I was pleasantly surprised at how smoothly it went. You can avoid the FB account by using an Oculus account (I used mine from the Rift), and no additional apps are required. Just install the Android File Transfer utility if you are on a Mac, copy the files to the headset’s Pictures directory. I would recommend using subfolders because the built-in Gallery app is not smart about caching thumbnails and is very slow at regenerating the view if there are more than about 20 images or so in a folder.

The image quality is not exceptional. Mike Abrash, who worked on the ground-breaking 3D game Quake, and is now Chief Scientist at Oculus, says fully immersive VR requires resolution halfway between 4K and 8K in each eye (vs. 2.5K shared for both eyes on the Go), and is at least a decade away. The immersive nature of the Go does provide that elusive Wow! factor, however, and more than makes up for its designed-to-a-budget shortcomings. The 2560×1440 display with an apparent field of view of 100° yields 3.7MP in the FOV but spherical trigonometry calculations reveal the entire 360° sphere would require a 26MP image to cover it entirely, which is slightly more than the 23MP images the Theta Z1 delivers. Fully immersive VR requires very high resolutions!

It even handles video transparently (you do have to convert Theta videos from the native format to equirectangular projection video with Ricoh’s app, which is excruciatingly slow). Keep in mind that video sizes are large, and with a 32GB model, there are limits to how much you can store on the device. If you plan to view immersive videos, the 64GB model is highly recommended.

The Oculus Go also has a “Cast” feature that will stream what the person wearing the headset is seeing to the phone it is paired with. You can have a friend wear the headset and narrate what they are seeing, I tried this with my architect mother-in-law as I was showing her the sights in Jerusalem, much to her delight (her master’s thesis at SOAS was on the Dome of the Rock). The Go has a unique sound projector developed by Oculus that means the user doesn’t have to wear earbuds, and can hear you speak. I would recommend you change the default display sleep time from the ridiculously short 15 seconds to 3 to 5 minutes, so you can swap the headset without losing the cast session or resetting the app. Sadly, the battery life is nothing to write home about. I would guesstimate it at 1 to 2 hours, tops.

I still need to figure how to share my 360° VR photos using WebVR so other people can view them from their own Oculus Go (or other headsets).

One essential accessory for the Z1 or another similar 360° camera is a selfie stick or similar implement, otherwise your hands will appear prominently in the final panorama. Ricoh sells three models.

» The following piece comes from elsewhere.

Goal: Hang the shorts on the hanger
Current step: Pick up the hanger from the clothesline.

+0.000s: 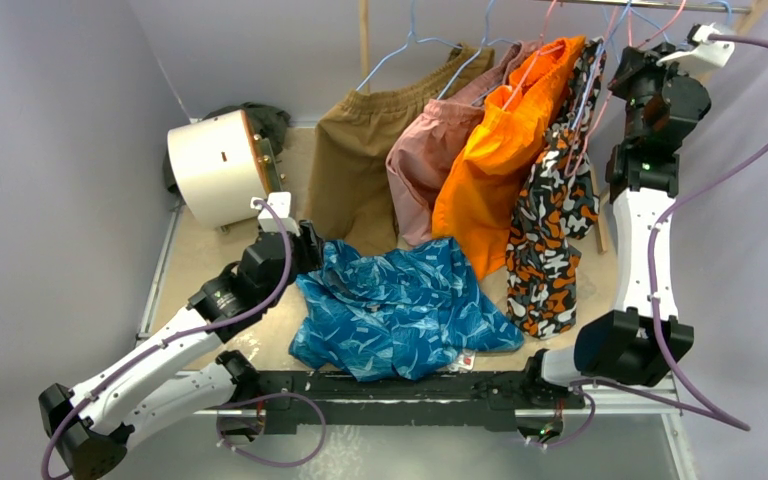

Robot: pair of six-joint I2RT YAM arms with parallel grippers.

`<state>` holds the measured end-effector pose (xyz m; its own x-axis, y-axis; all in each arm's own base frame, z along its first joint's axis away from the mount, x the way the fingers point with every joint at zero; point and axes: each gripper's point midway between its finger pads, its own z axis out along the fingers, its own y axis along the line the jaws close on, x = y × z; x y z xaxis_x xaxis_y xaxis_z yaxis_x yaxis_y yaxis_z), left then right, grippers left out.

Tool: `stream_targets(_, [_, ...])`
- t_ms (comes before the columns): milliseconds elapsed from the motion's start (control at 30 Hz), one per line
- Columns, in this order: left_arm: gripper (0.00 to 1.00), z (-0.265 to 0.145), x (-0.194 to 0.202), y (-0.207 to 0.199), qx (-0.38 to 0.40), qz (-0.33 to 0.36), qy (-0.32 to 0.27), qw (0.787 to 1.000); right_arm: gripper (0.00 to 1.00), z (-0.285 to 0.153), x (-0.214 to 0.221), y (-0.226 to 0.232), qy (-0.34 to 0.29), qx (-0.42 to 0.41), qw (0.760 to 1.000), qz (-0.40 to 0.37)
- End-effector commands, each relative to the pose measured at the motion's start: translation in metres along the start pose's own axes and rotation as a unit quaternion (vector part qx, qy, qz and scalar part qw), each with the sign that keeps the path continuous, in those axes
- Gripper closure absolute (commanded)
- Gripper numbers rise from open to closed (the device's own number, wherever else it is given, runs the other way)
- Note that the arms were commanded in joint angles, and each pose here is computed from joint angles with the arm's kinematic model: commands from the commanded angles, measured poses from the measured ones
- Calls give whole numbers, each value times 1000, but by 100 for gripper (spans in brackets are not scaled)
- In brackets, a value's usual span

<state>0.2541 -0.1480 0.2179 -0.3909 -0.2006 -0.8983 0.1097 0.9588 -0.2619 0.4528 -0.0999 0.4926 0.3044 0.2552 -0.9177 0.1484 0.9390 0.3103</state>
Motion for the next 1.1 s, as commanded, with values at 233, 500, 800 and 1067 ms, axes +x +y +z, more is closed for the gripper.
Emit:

The TM-1 is a very well designed tripod (rumored to be made by Velbon) with a magnetic quick-release mount. It’s easy to deploy with one click, unlike a conventional tripod, and fully extended the camera is at eye height for a natural perspective.

The TM-3 is a short telescopic stick. It’s long enough that your hands no longer appear in the picture but low-profile enoough that the TM-3 itself is invisible. It is well-made, unlike most generic Chinese selfie sticks, unlocks and locks with a simple twist, and the TS-2 case for the Z1 has an opening at the bottom so you don’t need to detach it before putting the camera back in its case, a nice touch.

The TM-2 is a longer version of the TM-3 with an unnecessary swivel head, I haven’t tried it but the swivel head would defeat the invisible factor.